» **INFORMATION SUPPLIED**

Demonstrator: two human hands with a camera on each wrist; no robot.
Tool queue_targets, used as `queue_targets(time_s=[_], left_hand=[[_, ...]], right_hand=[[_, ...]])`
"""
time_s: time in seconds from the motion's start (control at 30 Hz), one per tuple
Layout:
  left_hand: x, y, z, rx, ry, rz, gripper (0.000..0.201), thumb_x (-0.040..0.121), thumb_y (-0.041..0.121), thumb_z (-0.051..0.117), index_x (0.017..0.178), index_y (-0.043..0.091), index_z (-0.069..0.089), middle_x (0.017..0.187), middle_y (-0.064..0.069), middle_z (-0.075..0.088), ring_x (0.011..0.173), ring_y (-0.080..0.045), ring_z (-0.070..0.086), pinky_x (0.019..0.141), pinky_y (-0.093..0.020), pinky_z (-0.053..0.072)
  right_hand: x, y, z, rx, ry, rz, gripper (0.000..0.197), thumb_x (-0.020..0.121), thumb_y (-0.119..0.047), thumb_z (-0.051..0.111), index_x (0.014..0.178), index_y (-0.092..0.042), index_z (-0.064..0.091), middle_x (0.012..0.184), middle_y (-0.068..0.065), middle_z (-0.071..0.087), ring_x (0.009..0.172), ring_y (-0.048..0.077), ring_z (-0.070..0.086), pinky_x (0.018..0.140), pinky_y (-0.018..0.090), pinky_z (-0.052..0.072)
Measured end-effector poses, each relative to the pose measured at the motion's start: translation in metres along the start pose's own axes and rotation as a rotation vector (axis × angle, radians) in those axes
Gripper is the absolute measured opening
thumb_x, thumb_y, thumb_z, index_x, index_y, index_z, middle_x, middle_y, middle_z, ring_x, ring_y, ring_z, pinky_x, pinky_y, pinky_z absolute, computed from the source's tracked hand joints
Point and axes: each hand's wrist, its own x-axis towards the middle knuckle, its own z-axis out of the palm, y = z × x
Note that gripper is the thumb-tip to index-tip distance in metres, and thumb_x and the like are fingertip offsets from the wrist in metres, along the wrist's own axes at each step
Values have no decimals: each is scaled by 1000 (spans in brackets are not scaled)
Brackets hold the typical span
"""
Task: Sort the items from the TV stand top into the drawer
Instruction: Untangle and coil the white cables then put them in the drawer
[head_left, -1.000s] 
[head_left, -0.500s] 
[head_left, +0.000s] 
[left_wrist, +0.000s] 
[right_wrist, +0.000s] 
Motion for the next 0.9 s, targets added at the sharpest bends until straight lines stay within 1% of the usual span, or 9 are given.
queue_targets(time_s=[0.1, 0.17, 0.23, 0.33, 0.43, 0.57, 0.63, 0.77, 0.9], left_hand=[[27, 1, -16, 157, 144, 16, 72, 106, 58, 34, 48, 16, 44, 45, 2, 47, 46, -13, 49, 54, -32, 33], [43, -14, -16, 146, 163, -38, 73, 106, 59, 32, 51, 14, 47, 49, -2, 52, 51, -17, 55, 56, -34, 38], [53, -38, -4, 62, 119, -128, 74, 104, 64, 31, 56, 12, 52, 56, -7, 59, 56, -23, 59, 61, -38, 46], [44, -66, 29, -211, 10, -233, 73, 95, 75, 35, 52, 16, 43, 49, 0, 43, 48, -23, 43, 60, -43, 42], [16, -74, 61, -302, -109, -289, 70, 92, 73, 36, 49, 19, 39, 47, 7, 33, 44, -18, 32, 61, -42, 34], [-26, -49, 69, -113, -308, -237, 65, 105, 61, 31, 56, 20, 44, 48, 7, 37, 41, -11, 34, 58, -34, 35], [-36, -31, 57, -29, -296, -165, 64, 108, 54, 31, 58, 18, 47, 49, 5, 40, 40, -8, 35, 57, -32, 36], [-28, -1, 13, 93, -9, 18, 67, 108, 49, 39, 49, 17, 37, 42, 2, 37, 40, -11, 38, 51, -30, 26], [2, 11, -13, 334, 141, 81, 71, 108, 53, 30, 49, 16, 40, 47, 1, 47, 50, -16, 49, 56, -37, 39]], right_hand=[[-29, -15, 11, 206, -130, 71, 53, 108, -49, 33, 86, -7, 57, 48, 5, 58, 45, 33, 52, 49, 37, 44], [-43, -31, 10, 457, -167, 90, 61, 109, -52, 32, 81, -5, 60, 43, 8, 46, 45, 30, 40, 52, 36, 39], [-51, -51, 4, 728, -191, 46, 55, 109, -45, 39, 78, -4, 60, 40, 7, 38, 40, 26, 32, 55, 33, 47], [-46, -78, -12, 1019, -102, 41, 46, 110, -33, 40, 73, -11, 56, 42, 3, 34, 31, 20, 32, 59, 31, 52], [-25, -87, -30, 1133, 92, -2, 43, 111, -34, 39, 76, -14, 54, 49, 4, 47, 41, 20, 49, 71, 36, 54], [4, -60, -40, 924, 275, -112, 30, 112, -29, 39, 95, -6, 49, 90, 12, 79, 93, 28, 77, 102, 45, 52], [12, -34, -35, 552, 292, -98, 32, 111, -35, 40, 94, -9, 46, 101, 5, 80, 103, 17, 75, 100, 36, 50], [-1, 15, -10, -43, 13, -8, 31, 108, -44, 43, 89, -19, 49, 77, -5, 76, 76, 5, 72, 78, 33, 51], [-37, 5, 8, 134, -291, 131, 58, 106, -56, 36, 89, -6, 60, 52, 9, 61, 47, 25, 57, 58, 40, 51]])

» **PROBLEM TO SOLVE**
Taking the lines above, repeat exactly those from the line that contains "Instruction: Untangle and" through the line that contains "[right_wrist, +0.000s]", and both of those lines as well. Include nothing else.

» **RESULT OF THE EXERCISE**
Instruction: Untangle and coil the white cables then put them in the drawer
[head_left, -1.000s] 
[head_left, -0.500s] 
[head_left, +0.000s] 
[left_wrist, +0.000s] 
[right_wrist, +0.000s] 

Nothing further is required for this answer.